# GOAL OF THE EXERCISE
Please reproduce the data below exactly, from the first line through the line containing "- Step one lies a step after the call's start", and leave every later line out.

# DATA EXTRACT

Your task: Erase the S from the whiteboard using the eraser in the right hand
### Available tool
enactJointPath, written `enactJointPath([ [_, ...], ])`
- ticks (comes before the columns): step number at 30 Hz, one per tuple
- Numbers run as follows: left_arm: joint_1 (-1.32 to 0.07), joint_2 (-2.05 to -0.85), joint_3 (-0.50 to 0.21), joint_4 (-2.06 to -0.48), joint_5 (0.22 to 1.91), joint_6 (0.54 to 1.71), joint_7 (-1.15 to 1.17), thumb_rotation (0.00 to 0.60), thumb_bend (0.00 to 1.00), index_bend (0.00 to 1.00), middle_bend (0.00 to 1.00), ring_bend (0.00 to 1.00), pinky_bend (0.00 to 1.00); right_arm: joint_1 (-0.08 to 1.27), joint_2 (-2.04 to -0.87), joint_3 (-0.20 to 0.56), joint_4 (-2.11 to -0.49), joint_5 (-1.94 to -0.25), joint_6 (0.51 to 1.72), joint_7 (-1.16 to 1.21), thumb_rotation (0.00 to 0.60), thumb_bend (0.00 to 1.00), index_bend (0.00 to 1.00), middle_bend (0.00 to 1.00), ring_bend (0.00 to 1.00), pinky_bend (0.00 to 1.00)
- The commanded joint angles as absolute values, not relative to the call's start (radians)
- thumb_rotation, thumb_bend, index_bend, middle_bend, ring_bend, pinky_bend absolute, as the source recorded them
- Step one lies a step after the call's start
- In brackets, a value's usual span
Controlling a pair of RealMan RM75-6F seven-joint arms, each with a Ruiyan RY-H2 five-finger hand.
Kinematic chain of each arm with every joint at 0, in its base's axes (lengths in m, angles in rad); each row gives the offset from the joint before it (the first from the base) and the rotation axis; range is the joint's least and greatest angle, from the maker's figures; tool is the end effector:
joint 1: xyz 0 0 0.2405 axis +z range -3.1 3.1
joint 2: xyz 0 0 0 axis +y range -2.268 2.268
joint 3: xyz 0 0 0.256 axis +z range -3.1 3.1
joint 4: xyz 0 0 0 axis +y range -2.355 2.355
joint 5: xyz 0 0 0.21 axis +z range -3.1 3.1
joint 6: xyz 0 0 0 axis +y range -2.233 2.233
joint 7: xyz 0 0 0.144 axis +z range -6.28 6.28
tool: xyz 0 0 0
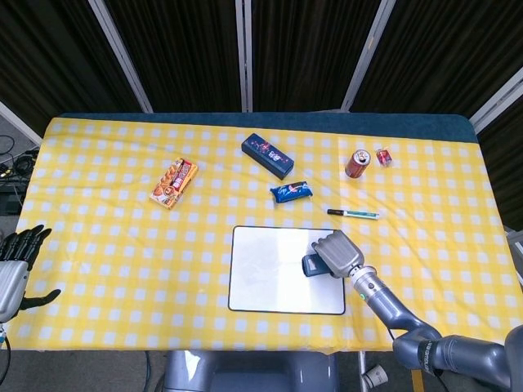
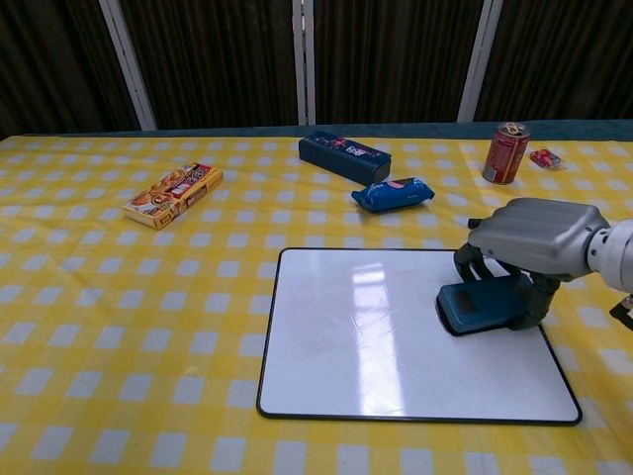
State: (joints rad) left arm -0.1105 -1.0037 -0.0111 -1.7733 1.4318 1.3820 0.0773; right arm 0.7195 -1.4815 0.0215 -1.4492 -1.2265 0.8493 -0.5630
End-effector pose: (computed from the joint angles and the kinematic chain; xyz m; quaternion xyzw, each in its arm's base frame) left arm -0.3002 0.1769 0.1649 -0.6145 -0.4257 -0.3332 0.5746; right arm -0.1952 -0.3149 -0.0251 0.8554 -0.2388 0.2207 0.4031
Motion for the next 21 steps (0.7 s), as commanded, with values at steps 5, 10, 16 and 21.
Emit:
enactJointPath([
  [5, -0.109, -1.003, -0.010, -1.781, 1.440, 1.388, 0.080, 0.600, 0.00, 0.00, 0.00, 0.00, 0.00, 0.689, -1.435, -0.055, -1.528, -1.320, 0.857, -0.522, 0.600, 0.74, 0.55, 0.60, 0.54, 0.53],
  [10, -0.108, -1.002, -0.008, -1.782, 1.441, 1.389, 0.079, 0.600, 0.00, 0.00, 0.00, 0.00, 0.00, 0.670, -1.401, -0.091, -1.578, -1.397, 0.884, -0.489, 0.600, 0.74, 0.55, 0.60, 0.54, 0.53],
  [16, -0.103, -0.997, -0.008, -1.784, 1.445, 1.396, 0.070, 0.600, 0.00, 0.00, 0.00, 0.00, 0.00, 0.638, -1.335, -0.052, -1.601, -1.449, 0.998, -0.402, 0.600, 0.74, 0.55, 0.60, 0.54, 0.53],
  [21, -0.100, -0.992, -0.007, -1.788, 1.450, 1.402, 0.060, 0.600, 0.00, 0.00, 0.00, 0.00, 0.00, 0.585, -1.277, -0.006, -1.541, -1.428, 1.101, -0.313, 0.600, 0.74, 0.54, 0.60, 0.54, 0.53],
])
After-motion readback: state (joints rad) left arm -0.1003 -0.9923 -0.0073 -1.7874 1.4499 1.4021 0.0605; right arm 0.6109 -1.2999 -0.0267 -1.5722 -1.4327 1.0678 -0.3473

# EXPECTED ANSWER
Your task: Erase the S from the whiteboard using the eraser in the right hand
### Available tool
enactJointPath, written `enactJointPath([ [_, ...], ])`
- ticks (comes before the columns): step number at 30 Hz, one per tuple
- Numbers run as follows: left_arm: joint_1 (-1.32 to 0.07), joint_2 (-2.05 to -0.85), joint_3 (-0.50 to 0.21), joint_4 (-2.06 to -0.48), joint_5 (0.22 to 1.91), joint_6 (0.54 to 1.71), joint_7 (-1.15 to 1.17), thumb_rotation (0.00 to 0.60), thumb_bend (0.00 to 1.00), index_bend (0.00 to 1.00), middle_bend (0.00 to 1.00), ring_bend (0.00 to 1.00), pinky_bend (0.00 to 1.00); right_arm: joint_1 (-0.08 to 1.27), joint_2 (-2.04 to -0.87), joint_3 (-0.20 to 0.56), joint_4 (-2.11 to -0.49), joint_5 (-1.94 to -0.25), joint_6 (0.51 to 1.72), joint_7 (-1.16 to 1.21), thumb_rotation (0.00 to 0.60), thumb_bend (0.00 to 1.00), index_bend (0.00 to 1.00), middle_bend (0.00 to 1.00), ring_bend (0.00 to 1.00), pinky_bend (0.00 to 1.00)
- The commanded joint angles as absolute values, not relative to the call's start (radians)
- thumb_rotation, thumb_bend, index_bend, middle_bend, ring_bend, pinky_bend absolute, as the source recorded them
- Step one lies a step after the call's start

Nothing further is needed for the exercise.